For example, if you're researching housing policy in Northern Ireland, noting terms like "Housing Executive," "Section 75" or specific organisation names will prevent them being transcribed incorrectly.
Step 5: Understand Your Ethical Obligations Around Transcription
University ethics committees and institutional review boards increasingly ask researchers to specify how their data will be handled — including transcription. Before commissioning external transcription, check:
- Does your ethics approval permit use of an external transcription service? Most do, but some require that all data processing happens within the institution.
- Is your transcription provider GDPR compliant? If your participants are based in the UK or EU, this is a legal requirement.
- Does your provider have a data processing agreement? Your university may require this as part of their data governance framework.
- How will files be stored and deleted? You should be able to tell your participants exactly how their data is handled.
At Scribe Transcription, we are ICO registered, GDPR compliant, and happy to provide a Data Processing Agreement for researchers who need one for ethics submissions.
Step 6: Format Your Files Before Sending
Most transcription services accept common audio and video formats — MP3, MP4, WAV, M4A. Before sending:
- Label your files clearly — e.g. "P01_Interview_March2026.mp3" rather than "Voice memo 47"
- Split long recordings if they contain multiple distinct interviews
- Note the approximate length of each file so your provider can give you an accurate quote and turnaround time
What Good Academic Transcription Looks Like
A transcript that's ready for qualitative analysis should be:
- Accurately attributed to the correct speaker throughout
- Consistently formatted with clear paragraph breaks at speaker turns
- Free of transcriptionist interpretations or added punctuation that might bias your reading
- Delivered in a format your analysis software can accept (Word is standard; some researchers need plain text for NVivo or Atlas.ti)

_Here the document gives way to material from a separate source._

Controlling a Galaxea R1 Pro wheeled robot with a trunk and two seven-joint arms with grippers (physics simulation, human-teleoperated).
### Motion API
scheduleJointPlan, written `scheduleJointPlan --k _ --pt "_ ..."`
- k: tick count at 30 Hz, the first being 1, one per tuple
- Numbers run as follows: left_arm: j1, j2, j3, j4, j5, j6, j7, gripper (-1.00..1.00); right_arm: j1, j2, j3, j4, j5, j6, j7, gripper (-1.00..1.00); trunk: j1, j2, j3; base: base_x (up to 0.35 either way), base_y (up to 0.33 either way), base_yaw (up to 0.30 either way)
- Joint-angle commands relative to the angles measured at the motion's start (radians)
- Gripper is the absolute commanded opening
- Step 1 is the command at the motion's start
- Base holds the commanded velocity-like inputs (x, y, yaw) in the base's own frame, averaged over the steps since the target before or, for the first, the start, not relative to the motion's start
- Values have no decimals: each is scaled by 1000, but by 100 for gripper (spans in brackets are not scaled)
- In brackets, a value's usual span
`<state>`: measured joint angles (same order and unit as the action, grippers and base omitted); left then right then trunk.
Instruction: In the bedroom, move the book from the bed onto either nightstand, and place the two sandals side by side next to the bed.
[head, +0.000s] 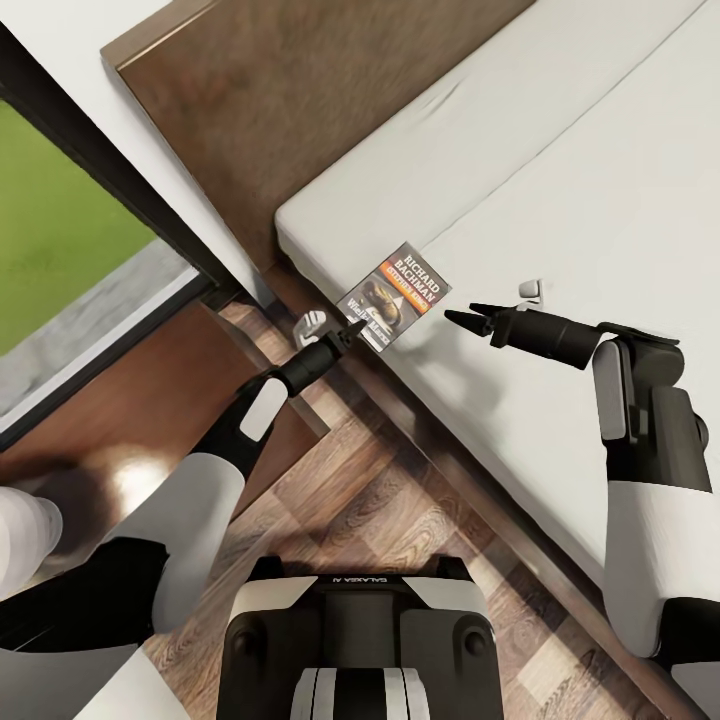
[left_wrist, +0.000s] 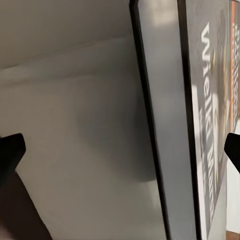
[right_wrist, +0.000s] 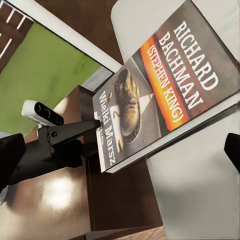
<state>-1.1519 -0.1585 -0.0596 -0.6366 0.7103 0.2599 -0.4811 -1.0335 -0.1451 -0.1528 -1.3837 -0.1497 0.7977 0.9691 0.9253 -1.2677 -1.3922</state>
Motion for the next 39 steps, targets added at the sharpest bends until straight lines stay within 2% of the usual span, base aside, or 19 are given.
scheduleJointPlan --k 1,7,31,39 --pt "0 0 0 0 11 9 -1 100 0 0 -1 0 -2 5 2 100 0 0 0 0 0 -125" --pt "-1 1 0 0 10 8 -1 100 0 0 -1 0 -2 5 2 100 0 0 0 0 0 -142" --pt "-1 2 0 -2 11 7 -5 100 0 0 -1 0 -2 5 2 100 0 0 0 0 0 -40" --pt "-2 2 0 -2 12 7 -5 100 0 -1 -1 0 -2 -33 4 100 0 0 0 0 0 0"
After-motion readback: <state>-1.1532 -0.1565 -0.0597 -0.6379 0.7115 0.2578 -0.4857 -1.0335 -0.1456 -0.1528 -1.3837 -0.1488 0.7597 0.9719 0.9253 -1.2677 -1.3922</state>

At Scribe Transcription, we work regularly with PhD students, postdoctoral researchers and academic staff across UK universities. We understand the formatting standards required for qualitative research, and we're happy to discuss your specific methodology before you send your files.
Ready to Get Started?
If you have interviews ready for transcription — or you're still in the field and want to get a quote before you finish — we'd love to hear from you. Send us a short sample and we'll confirm your rate and turnaround time with no obligation.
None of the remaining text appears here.